# Fantasy literature is real literature



## face-face12 (Sep 18, 2014)

So here is my issue, in my public speaking class my teacher was telling the class about informative and persuasive speeches and he told us that we would we would have to present both and to chose a topic for each. For my persuasive speech I said that I was going to persuade everyone that fantasy novels are true literary works of art even if its bad art (because I have ran into a lot of people that believe that there is no difference between good and bad fantasy writing or that fantasy is simple to write and and those who write fantasy are not true writers) he told me that we is highly doubtful that I could find five credible sources but I insisted, he then turned to the class and asked them if they consider fantasy literature to be real literature and only one other person raised their hand and this got me going, I started throw out reasons to support my topic fiercely defending the genre  and after all of that I decided to change my topic because I realized that it would be more difficult than I thought it would be but because I was defending my topic so fiercely he told me he does not want me to change the topic and go through with it and now I don't want to give up!
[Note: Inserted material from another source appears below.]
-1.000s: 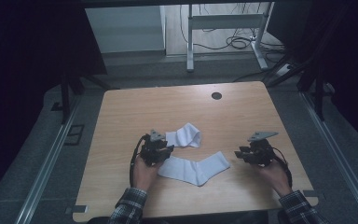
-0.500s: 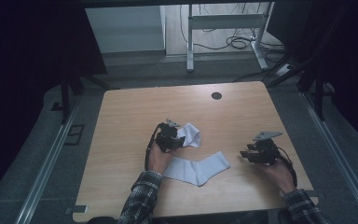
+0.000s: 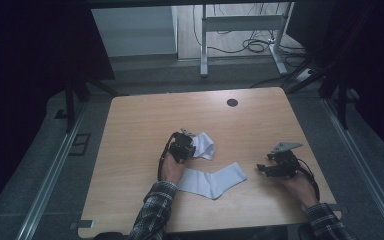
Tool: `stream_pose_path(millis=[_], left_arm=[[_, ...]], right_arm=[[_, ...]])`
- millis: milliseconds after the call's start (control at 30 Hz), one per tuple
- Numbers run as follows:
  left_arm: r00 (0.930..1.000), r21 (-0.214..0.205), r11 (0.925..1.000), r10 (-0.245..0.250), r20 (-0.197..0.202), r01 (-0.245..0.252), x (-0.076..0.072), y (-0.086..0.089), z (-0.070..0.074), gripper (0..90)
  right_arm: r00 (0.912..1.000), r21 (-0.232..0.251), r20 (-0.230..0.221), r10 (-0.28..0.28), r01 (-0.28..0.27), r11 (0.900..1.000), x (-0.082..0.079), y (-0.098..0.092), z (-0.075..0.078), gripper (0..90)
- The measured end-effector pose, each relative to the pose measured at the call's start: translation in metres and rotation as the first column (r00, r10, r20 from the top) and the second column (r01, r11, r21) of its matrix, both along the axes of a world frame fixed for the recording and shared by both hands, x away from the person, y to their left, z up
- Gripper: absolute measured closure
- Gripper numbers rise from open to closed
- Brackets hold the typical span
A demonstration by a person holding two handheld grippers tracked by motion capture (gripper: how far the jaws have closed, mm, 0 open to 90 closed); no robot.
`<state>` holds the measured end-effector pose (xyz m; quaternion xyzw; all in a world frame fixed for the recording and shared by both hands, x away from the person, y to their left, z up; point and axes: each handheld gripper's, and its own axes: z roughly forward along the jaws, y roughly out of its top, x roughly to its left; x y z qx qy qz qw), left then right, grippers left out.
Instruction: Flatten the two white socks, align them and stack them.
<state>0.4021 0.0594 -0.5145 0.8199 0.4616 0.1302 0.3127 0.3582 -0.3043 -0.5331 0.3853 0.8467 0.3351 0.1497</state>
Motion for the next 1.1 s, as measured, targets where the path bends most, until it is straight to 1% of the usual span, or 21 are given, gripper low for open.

ALL I am asking for are at least five credible resources that I can look into so that I can support my topic things that can explain how complex fantasy writing can be and things like that. HELP!  :timebomb:


----------



## Steerpike (Sep 18, 2014)

I don't think people would be willing to do your research for you, but I do think people can give you some useful things to consider, and some good starting points. 

First, fantasy literature is probably the oldest kind of literature, and some of the earliest known works of literature are fantasy. Look at Beowulf.
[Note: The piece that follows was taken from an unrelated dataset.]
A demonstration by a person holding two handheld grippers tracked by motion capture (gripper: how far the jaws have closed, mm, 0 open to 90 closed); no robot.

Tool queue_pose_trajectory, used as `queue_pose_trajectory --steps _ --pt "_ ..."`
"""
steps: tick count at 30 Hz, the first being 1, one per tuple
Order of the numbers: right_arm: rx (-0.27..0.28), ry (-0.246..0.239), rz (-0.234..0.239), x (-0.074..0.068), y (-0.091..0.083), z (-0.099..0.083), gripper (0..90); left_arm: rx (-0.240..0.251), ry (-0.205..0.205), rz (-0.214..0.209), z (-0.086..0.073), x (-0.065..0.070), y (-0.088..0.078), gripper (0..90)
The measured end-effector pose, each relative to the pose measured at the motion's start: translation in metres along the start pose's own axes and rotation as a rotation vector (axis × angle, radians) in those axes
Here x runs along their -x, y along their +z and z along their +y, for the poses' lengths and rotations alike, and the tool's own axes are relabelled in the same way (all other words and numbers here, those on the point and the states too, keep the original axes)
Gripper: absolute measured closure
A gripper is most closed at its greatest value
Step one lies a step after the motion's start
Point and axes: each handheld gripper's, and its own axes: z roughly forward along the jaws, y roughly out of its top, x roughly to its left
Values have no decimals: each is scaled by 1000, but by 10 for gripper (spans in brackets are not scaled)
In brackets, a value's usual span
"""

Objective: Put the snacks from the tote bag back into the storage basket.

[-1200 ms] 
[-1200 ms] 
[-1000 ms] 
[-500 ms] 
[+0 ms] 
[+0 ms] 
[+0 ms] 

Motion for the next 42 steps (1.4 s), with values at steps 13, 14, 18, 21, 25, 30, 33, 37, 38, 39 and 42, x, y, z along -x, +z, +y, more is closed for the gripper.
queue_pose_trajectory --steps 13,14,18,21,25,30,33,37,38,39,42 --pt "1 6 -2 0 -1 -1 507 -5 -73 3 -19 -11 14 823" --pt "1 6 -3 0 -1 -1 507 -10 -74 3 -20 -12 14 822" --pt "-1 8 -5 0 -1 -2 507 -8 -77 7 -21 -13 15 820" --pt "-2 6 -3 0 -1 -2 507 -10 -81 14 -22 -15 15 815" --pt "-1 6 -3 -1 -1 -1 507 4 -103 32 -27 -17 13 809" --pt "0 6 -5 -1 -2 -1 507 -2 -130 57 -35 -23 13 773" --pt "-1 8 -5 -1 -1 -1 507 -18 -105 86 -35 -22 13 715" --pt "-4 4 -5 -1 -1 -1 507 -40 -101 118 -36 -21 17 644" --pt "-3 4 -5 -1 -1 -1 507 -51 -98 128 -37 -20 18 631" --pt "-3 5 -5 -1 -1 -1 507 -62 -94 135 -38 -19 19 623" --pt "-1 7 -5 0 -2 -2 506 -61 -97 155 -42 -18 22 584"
Plenty of Shakespeare's plays are fantasy.

Moving later in time, look at Frankenstein, or Wuthering Heights. 

Angela Carter is read in college level literature and women's studies classes.

Anyone who doesn't view fantasy as being capable of producing serious or "real" literature simply lacks the proper depth of education with respect to literature.


----------



## face-face12 (Sep 18, 2014)

Steerpike said:


> I don't think people would be willing to do your research for you, but I do think people can give you some useful things to consider, and some good starting points.
> 
> First, fantasy literature is probably the oldest kind of literature, and some of the earliest known works of literature are fantasy. Look at Beowulf.
> 
> ...


Thanks so much for getting back so quickly and I will certainly look further into these points you have presented and I agree fully with what you said at the end, but in the question I asked only for credible writing sources I did not ask anyone to do my research for me.


----------



## Steerpike (Sep 18, 2014)

face-face12 said:


> ...but in the question I asked only for credible writing sources I did not ask anyone to do my research for me.



Good point. I misread what you were asking. Sorry about that. I'll do some looking around after work and see what I can find. There are a lot of people here who can point you toward some resources.


----------



## face-face12 (Sep 18, 2014)

Thanks so much for your help


----------



## FatCat (Sep 18, 2014)

face-face12 said:


> So here is my issue, in my public speaking class my teacher was telling the class about informative and persuasive speeches and he told us that we would we would have to present both and to chose a topic for each. For my persuasive speech I said that I was going to persuade everyone that fantasy novels are true literary works of art even if its bad art (because I have ran into a lot of people that believe that there is no difference between good and bad fantasy writing or that fantasy is simple to write and and those who write fantasy are not true writers) he told me that we is highly doubtful that I could find five credible sources but I insisted, he then turned to the class and asked them if they consider fantasy literature to be real literature and only one other person raised their hand and this got me going, I started throw out reasons to support my topic fiercely defending the genre  and after all of that I decided to change my topic because I realized that it would be more difficult than I thought it would be but because I was defending my topic so fiercely he told me he does not want me to change the topic and go through with it and now I don't want to give up! ALL I am asking for are at least five credible resources that I can look into so that I can support my topic things that can explain how complex fantasy writing can be and things like that. HELP!  :timebomb:



Credibility to fantasy is rare. The two authors I could say are Tokien and Martin, due to their wide-spread success. Though, I have to wonder, why does fantasy have to be the same as lit-fiction? Fantasy, as I've seen is, is about escape. Lit critics love detailed stories about an authors experience. They're two different things, fundamentally. One provideds a story to escape to, the other provids a story to relate to. 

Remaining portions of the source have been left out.